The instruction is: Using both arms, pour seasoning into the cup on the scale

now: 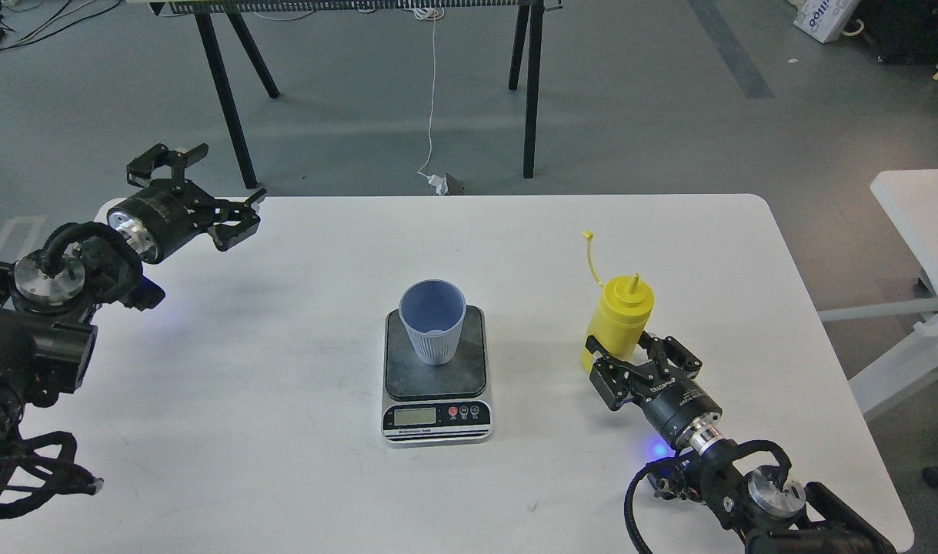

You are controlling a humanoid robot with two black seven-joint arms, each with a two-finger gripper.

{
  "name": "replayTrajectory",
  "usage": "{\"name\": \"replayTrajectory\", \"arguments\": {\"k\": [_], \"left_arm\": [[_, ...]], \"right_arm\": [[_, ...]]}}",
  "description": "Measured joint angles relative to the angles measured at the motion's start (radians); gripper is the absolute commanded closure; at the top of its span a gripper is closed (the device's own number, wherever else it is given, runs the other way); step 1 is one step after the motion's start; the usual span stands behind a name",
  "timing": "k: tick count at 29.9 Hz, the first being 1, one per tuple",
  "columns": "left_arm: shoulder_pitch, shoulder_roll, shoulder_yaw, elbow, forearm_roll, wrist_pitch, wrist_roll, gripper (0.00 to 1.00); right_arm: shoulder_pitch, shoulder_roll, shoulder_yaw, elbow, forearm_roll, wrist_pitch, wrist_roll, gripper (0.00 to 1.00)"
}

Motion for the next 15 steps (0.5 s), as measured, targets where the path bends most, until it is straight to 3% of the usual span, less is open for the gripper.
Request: {"name": "replayTrajectory", "arguments": {"k": [15], "left_arm": [[0.001,-0.012,0.000,0.000,0.000,0.000,0.000,0.00]], "right_arm": [[-0.322,-0.241,0.004,0.422,-0.001,0.000,0.000,0.01]]}}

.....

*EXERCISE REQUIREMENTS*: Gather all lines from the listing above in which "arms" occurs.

*YOUR RESPONSE*:
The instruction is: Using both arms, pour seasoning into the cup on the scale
You are controlling a humanoid robot with two black seven-joint arms, each with a two-finger gripper.

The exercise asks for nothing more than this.